> WHAT YOU SHOULD DO
Lines that include the string "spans" are the ones to copy from the entries below.

+++ WORKING DATA +++

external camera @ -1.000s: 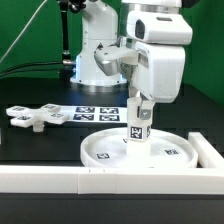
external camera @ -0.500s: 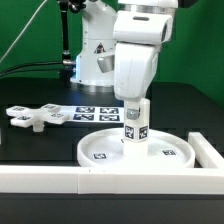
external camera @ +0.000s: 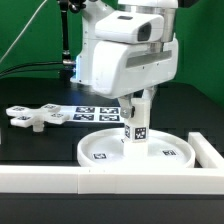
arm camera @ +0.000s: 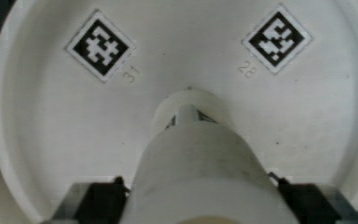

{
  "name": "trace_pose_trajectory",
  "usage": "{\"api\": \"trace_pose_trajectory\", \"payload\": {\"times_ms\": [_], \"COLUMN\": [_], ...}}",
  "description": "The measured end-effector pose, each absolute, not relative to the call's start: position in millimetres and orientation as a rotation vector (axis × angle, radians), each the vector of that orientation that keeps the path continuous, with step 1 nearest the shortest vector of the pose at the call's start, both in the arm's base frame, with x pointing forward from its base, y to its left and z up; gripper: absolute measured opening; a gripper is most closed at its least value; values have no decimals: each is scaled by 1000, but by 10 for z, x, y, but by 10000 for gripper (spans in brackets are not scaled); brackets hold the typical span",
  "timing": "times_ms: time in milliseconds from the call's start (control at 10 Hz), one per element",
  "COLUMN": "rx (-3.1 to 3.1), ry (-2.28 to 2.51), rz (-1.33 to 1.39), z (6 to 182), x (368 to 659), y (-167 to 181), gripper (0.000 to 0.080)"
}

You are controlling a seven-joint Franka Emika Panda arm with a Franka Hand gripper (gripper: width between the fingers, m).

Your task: Assemble round table

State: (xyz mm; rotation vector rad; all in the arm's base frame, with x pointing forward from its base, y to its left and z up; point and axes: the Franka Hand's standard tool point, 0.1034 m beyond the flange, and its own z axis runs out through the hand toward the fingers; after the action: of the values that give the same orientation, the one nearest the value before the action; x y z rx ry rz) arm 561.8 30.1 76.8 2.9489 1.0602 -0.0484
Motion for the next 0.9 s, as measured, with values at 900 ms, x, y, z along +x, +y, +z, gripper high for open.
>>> {"api": "trace_pose_trajectory", "payload": {"times_ms": [900], "rx": [3167], "ry": [-252], "rz": [-65], "z": [759], "x": [5594], "y": [386], "gripper": [406]}}
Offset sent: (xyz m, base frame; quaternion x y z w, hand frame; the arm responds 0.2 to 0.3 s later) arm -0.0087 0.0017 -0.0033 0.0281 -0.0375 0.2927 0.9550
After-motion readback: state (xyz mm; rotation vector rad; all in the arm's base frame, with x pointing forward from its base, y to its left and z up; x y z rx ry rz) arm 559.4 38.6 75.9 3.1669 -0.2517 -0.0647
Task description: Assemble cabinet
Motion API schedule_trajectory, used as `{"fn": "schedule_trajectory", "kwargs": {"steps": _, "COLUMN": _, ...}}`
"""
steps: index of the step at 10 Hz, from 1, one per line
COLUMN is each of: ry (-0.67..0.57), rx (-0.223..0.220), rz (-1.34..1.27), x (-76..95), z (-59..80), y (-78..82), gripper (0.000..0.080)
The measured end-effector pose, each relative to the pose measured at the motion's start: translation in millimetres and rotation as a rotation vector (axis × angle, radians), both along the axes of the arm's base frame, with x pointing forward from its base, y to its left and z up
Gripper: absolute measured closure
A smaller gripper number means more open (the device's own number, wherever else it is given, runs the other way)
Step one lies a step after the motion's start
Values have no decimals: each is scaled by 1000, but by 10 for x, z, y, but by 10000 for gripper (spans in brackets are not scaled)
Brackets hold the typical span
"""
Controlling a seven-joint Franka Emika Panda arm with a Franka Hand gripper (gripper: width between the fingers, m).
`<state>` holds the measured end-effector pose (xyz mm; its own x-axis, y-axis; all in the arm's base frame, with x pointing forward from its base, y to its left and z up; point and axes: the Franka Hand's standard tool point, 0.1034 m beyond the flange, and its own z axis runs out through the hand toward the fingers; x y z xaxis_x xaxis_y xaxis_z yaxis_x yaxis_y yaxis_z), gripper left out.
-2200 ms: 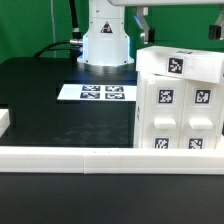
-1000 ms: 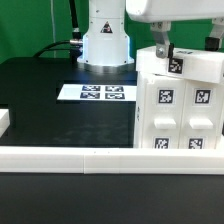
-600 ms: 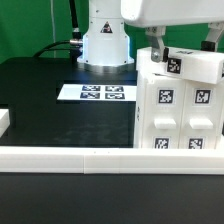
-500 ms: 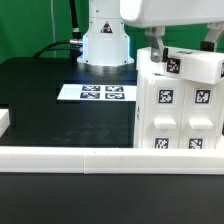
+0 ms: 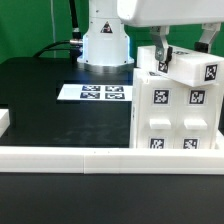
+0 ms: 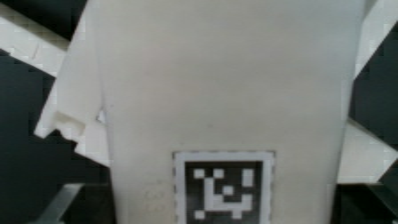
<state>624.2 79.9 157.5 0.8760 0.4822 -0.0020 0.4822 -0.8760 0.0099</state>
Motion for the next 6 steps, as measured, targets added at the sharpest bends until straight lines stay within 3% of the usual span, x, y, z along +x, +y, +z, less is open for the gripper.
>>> {"fn": "schedule_trajectory", "kwargs": {"steps": 6, "ry": -6, "rx": 2, "rz": -615, "x": 2, "z": 2, "y": -13, "gripper": 239}}
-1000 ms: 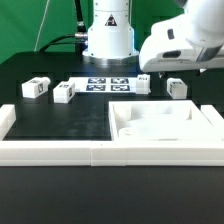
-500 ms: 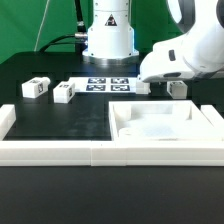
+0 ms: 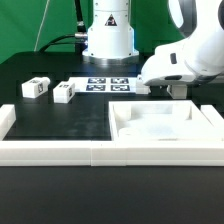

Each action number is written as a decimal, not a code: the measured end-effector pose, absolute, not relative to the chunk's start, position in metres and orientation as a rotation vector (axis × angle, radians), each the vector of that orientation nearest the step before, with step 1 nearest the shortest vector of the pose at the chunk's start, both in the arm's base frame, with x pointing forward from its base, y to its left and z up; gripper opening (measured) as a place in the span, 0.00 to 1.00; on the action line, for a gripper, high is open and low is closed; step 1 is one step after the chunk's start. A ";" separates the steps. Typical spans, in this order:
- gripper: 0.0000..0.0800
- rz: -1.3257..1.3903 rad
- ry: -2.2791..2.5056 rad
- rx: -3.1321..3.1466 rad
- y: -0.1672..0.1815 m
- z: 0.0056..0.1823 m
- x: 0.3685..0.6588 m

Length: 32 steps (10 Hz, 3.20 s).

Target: Assemble one leg

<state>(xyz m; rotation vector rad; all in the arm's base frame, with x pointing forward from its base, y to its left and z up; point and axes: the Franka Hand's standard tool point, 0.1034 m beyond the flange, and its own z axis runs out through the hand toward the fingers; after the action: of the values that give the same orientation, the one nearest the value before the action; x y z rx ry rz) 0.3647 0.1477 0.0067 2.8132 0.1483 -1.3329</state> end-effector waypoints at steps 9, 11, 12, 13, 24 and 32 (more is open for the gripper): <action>0.36 -1.336 0.155 2.817 0.148 0.008 0.365; 0.36 -1.325 0.166 2.813 0.144 0.054 0.374; 0.36 -1.283 0.175 2.825 0.145 0.072 0.374; 0.36 -1.269 0.179 2.827 0.144 0.081 0.373; 0.36 -0.215 0.213 3.176 0.139 0.102 0.442; 0.36 0.692 0.291 3.179 0.141 0.102 0.463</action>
Offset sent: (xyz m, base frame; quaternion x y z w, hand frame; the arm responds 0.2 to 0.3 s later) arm 0.0000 0.0000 0.0000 0.0000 0.0000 0.0000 1.0000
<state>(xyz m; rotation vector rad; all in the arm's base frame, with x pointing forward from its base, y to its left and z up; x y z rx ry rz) 0.4627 0.1407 0.1020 3.1794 0.2910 0.6915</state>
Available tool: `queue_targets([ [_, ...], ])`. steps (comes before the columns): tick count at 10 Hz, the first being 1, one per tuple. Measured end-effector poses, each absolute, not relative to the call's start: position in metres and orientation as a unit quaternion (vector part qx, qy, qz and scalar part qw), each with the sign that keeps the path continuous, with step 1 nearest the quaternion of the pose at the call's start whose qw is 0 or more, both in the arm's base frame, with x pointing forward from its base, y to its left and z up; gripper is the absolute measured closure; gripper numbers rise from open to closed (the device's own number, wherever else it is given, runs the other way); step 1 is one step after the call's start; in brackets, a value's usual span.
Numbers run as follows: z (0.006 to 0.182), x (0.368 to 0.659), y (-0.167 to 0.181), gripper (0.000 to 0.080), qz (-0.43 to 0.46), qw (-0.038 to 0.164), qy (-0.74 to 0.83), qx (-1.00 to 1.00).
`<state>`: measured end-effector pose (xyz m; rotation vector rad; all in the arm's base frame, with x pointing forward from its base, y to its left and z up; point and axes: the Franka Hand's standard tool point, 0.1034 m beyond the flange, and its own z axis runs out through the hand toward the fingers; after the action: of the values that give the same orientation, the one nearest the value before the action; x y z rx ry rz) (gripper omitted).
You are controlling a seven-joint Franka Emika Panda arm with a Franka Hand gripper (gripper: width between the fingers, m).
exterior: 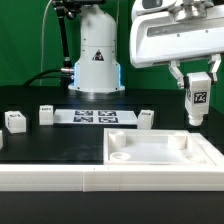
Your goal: Assemble one leg
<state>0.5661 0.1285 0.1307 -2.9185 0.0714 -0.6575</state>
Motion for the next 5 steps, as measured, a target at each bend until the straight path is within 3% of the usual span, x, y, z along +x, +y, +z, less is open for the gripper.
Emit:
queue_targets([
  [2,0.1261,0.5626,0.1304,0.0506,-0.267,0.073,0.022,-0.961],
  [5,0.1243,0.5629,0.1297,0.0506,-0.264,0.072,0.020,-0.962],
])
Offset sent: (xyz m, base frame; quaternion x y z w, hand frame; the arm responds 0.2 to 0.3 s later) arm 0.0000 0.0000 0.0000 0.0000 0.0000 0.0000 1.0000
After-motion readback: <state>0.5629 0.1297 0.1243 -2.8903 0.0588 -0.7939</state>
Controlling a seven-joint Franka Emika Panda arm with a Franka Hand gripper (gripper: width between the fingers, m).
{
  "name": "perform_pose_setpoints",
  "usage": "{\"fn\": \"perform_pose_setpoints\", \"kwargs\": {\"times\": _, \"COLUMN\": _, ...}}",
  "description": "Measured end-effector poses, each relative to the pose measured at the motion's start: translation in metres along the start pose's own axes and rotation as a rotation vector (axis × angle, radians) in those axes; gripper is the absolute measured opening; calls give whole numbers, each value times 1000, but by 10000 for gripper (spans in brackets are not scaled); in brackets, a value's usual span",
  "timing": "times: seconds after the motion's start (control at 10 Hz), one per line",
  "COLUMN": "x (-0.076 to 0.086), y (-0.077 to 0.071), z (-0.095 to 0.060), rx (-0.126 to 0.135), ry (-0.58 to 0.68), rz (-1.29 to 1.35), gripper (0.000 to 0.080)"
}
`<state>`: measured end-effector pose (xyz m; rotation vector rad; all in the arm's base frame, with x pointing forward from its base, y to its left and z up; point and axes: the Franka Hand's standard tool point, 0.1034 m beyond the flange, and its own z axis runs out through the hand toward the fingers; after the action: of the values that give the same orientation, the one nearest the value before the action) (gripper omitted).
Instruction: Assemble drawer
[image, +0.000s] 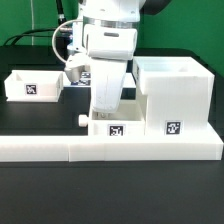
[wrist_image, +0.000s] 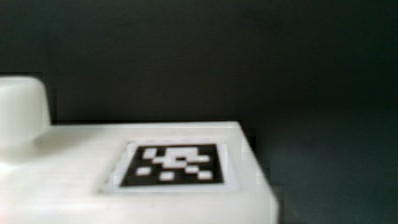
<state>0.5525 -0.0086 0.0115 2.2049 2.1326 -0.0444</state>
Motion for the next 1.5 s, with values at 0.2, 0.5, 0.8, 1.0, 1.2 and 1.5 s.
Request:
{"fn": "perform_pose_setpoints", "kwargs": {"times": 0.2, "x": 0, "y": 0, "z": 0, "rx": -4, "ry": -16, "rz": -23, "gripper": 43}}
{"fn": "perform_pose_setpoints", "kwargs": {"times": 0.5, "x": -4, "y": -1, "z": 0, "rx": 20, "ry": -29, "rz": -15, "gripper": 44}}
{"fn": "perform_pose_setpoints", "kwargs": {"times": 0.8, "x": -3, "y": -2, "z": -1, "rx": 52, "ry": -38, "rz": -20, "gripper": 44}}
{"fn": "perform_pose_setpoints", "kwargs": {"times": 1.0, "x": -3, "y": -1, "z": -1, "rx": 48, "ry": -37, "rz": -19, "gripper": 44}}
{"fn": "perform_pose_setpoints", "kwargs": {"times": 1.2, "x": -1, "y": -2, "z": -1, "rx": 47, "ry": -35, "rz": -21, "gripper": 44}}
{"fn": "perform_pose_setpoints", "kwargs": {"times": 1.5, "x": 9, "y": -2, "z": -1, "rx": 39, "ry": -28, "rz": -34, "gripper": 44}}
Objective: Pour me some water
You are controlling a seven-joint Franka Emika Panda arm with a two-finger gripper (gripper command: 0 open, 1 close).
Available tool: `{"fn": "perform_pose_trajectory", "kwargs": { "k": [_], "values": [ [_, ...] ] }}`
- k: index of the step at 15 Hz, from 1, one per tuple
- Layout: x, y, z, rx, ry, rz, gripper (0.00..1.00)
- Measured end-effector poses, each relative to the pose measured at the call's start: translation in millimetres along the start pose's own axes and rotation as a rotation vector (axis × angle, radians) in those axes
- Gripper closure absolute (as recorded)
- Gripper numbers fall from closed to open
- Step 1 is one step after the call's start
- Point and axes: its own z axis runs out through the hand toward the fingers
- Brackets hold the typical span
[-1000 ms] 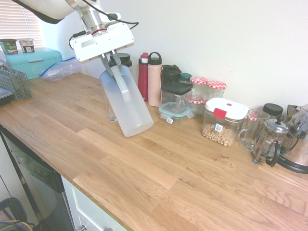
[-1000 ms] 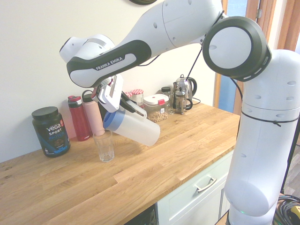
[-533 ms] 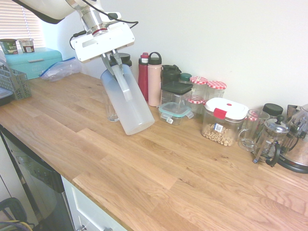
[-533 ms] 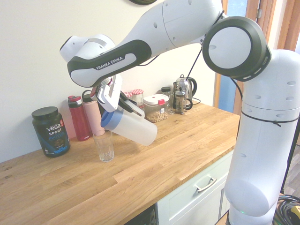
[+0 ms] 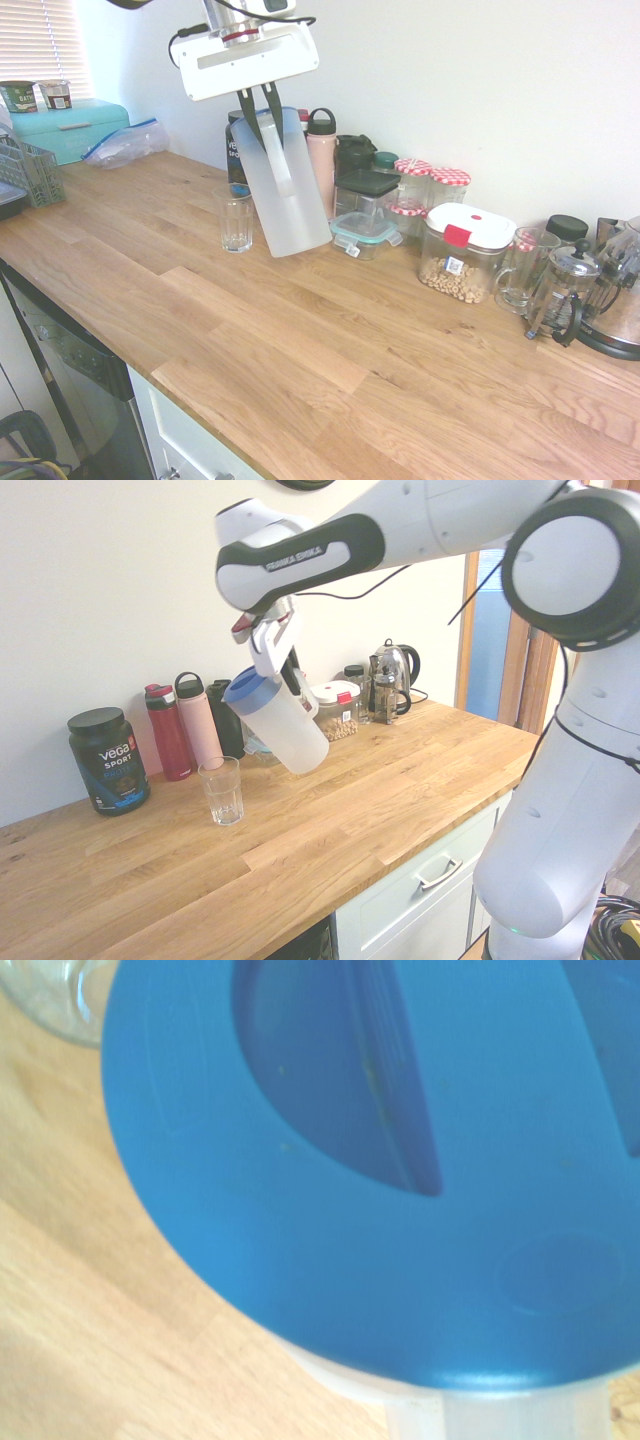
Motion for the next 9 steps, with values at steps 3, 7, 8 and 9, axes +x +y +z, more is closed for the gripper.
{"fn": "perform_pose_trajectory", "kwargs": {
  "k": [3,7,8,9],
  "values": [
    [-10.3,59.3,7.3,0.127,0.018,0.148,1.0],
    [-25.5,148.3,37.5,0.162,0.024,0.354,1.0],
    [-29.3,166.3,43.2,0.174,0.033,0.399,1.0],
    [-31.4,180.0,47.9,0.187,0.043,0.435,1.0]
  ]
}}
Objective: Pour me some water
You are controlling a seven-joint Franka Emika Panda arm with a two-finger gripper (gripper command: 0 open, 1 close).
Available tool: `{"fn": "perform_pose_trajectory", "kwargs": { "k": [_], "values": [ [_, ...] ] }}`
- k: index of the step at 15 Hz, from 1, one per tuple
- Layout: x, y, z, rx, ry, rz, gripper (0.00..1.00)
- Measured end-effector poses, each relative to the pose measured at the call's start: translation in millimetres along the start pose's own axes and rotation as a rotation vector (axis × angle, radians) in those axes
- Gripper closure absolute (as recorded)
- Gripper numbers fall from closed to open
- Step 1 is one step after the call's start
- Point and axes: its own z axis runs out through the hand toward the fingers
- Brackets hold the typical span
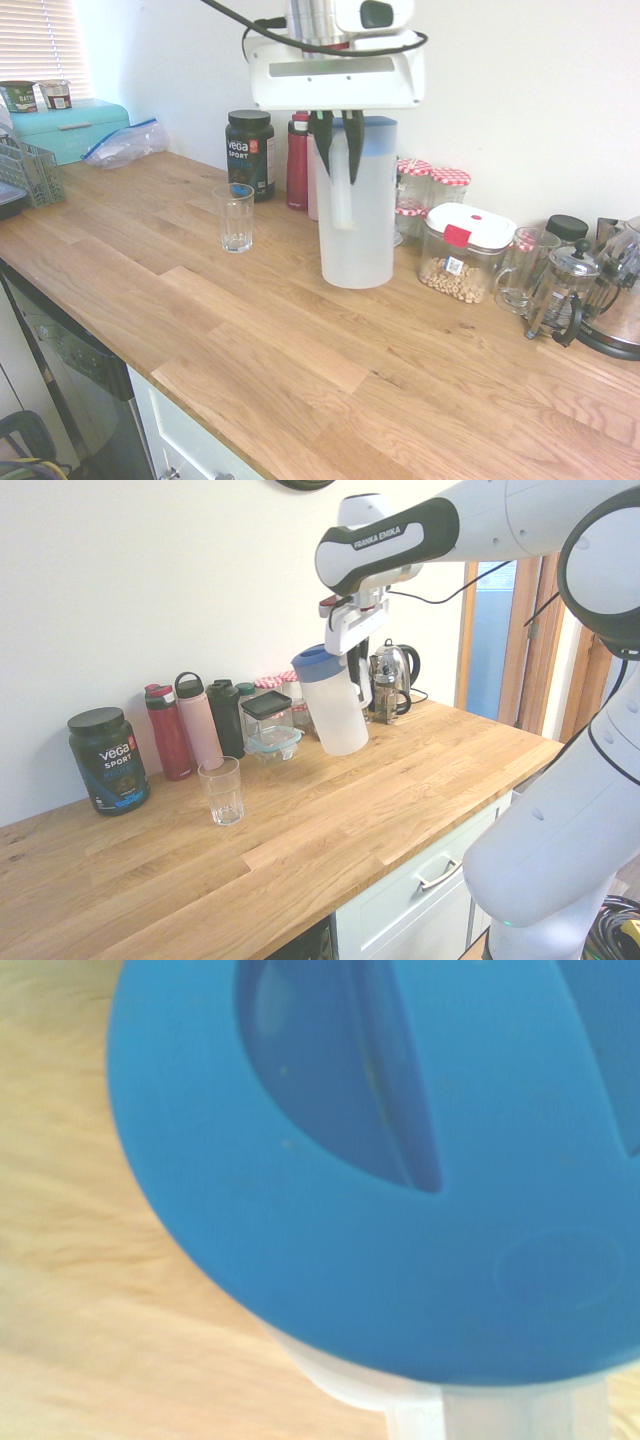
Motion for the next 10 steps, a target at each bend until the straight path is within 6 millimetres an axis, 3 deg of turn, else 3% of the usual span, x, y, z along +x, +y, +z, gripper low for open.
{"fn": "perform_pose_trajectory", "kwargs": {
  "k": [3,7,10],
  "values": [
    [3.6,21.9,17.8,0.053,0.033,0.1,1.0],
    [-4.5,33.0,51.5,0.109,0.016,0.175,1.0],
    [-6.2,36.3,62.7,0.123,0.034,0.193,1.0]
  ]
}}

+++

> ANSWER SPACE
  "description": "The measured end-effector pose, each absolute, not relative to the call's start: position in millimetres and orientation as a rotation vector (axis × angle, radians), each the vector of that orientation that keeps the path continuous, with step 1 nearest the shortest vector of the pose at the call's start, both in the arm's base frame, with x pointing forward from its base, y to its left and z up; gripper: absolute measured opening; a gripper is most closed at its least value; values have no decimals: each is scaled by 1000, but by 10 for z, x, y, but by 10000 for gripper (spans in brackets are not scaled); brackets hold the typical span",
Values have no decimals: each is scaled by 1000, but by 10 for x, z, y, but by 10000 for gripper (spans in brackets are not scaled)
Each action number is written as a decimal, not a code: the measured end-effector pose, absolute, not relative to the chunk's start, position in metres and orientation as a rotation vector (axis × angle, radians), each the vector of that orientation nearest the step before, with step 1 nearest the shortest vector of the pose at the chunk's start, both in the arm's base frame, with x pointing forward from its base, y to its left and z up; gripper opening (measured) as a place in the span, 0.00 to 1.00; on the action line, for a gripper, high is open and low is closed; step 1 is one step after the chunk's start. A ";" separates the steps. Typical spans, in this order:
  "description": "Measured end-effector poses, each relative to the pose measured at the motion's start: translation in metres along the start pose's own axes and rotation as a rotation vector (axis × angle, radians) in those axes; gripper is the absolute measured opening; calls give whole numbers, each value times 1000, but by 10000 for gripper (spans in brackets are not scaled); in brackets, a value's usual span",

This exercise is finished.